The output table will contain all the input columns provided in the input_query and one extra column for each variable in variables, named after its corresponding enrichment column and including a suffix indicating the aggregation method used.

Example

 1
 2
 3
 4
 5
 6
 7
 8
 9
10
11
12
CALL carto.ENRICH_POLYGONS(
   'SELECT ID, GEOM FROM MYTABLE', 'GEOM',
   'SELECT GEOM, VAR1, VAR2 FROM MYDATATABLE', 'GEOM',
   ARRAY_CONSTRUCT(
     OBJECT_CONSTRUCT('column', 'VAR1', 'aggregation', 'sum'),
     OBJECT_CONSTRUCT('column', 'VAR2', 'aggregation', 'sum'),
     OBJECT_CONSTRUCT('column', 'VAR2', 'aggregation', 'max')
   ),
   TO_ARRAY('MYENRICHEDTABLE')
);
-- The table `MYENRICHEDTABLE` will be created
-- with columns: ID, GEOM, VAR1_SUM, VAR2_SUM, VAR2_MAX

ENRICH_POLYGONS_RAW

Description

This procedure enriches a query containing geographic polygons with data from another query, spatially matching both.
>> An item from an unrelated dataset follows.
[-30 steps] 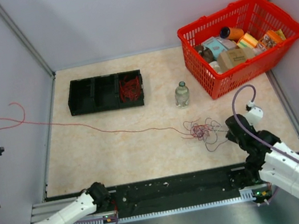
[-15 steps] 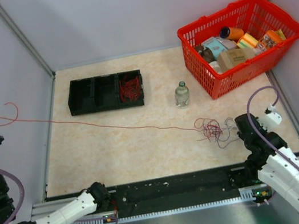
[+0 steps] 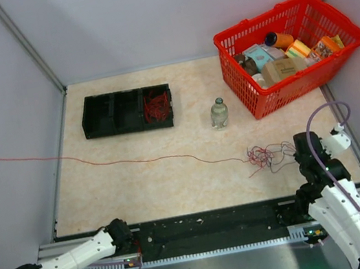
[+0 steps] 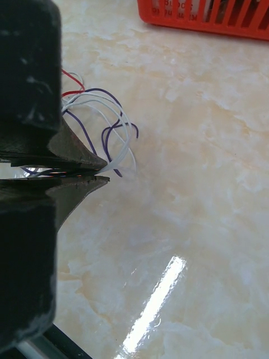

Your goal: Untangle the cables

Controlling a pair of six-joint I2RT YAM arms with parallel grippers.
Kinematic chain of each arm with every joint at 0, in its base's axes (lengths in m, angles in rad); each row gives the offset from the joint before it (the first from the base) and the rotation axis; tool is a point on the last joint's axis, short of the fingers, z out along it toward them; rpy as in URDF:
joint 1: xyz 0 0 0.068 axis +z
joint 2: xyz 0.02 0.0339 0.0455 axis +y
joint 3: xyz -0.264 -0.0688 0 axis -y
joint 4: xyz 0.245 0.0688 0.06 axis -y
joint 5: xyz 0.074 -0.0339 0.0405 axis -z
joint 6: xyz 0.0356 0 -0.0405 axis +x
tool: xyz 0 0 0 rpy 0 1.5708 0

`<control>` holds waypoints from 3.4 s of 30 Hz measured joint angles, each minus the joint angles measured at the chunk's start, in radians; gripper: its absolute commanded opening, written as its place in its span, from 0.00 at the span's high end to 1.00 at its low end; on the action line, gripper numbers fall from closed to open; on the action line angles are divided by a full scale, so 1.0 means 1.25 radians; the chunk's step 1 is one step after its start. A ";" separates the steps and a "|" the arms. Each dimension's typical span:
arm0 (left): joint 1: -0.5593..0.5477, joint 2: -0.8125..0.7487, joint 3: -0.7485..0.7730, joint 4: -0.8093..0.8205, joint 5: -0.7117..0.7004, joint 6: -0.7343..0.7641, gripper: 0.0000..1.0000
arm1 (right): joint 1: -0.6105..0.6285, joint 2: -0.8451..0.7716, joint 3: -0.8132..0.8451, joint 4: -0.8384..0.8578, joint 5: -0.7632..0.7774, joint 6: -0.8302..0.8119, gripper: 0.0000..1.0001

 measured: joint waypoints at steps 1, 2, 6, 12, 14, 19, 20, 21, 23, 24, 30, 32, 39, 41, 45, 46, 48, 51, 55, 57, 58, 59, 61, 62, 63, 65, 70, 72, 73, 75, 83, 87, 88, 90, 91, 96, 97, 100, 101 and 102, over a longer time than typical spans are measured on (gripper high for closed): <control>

As a result of this process, each input polygon will be enriched with the data of the enrichment query that spatially intersects it. The variable values corresponding to all intersecting enrichment features for a given input polygon will be returned in an ARRAY column named _CARTO_ENRICHMENT_. Each array value in this column contains OBJECTSs with one field for each variable and additional measure fields intersection, total and dimension. See the output information for details.

Input parameters

  • input_query: VARCHAR query to be enriched.
  • input_geography_column: VARCHAR name of the GEOGRAPHY column in the query containing the polygons to be enriched.
  • data_query: VARCHAR query that contains both a geography column and the columns with the data that will be used to enrich the polygons provided in the input query.
  • data_geography_column: VARCHAR name of the GEOGRAPHY column provided in the data_query.
  • variables: ARRAY of VARCHAR elements with names of the columns in the enrichment query that will be added to the enriched results.
  • output: ARRAY of VARCHAR containing the name of an output table to store the results and optionally an SQL clause that can be used to partition it, e.g. 'CLUSTER BY number'. This parameter cannot be NULL or empty.

Note that GeometryCollection/FeatureCollection geographies are not supported at the moment.

Output

The output table will contain all the input columns provided in the input_query and one extra ARRAY column named __CARTO_ENRICHMENT. The array contains OBJECTs with one field for each variable. Additional fields will be included with information about the intersection of the geographies:

  • __carto_dimension dimension of the enrichment geography: 2 for areas (polygons), 1 for lines and 0 for points.
  • __carto_intersection area in square meters (for dimension = 2) or length in meters (for dimension = 1) of the intersection.
  • __carto_total area in square meters (for dimension = 2) or length in meters (for dimension = 1) of the enrichment feature.

Moreover, another field named __carto_input_area will be included in __CARTO_ENRICHMENT, containing the area of the input polygon in square meters.

Example

1
2
3
4
5
6
7
8
CALL carto.ENRICH_POLYGONS_RAW(
   'SELECT ID, GEOM FROM MYTABLE', 'GEOM',
   'SELECT GEOM, VAR1, VAR2 FROM MYDATATABLE', 'GEOM',
   ARRAY_CONSTRUCT('VAR1', 'VAR2'),
   TO_ARRAY('MYENRICHEDTABLE')
);
-- The table `MYENRICHEDTABLE` will be created
-- with columns: ID, GEOM, __CARTO_ENRICHMENT. The latter will contain OBJECTSs with the fields VAR1, VAR2, __carto_intersection, __carto_total, dimension and __carto_input_area.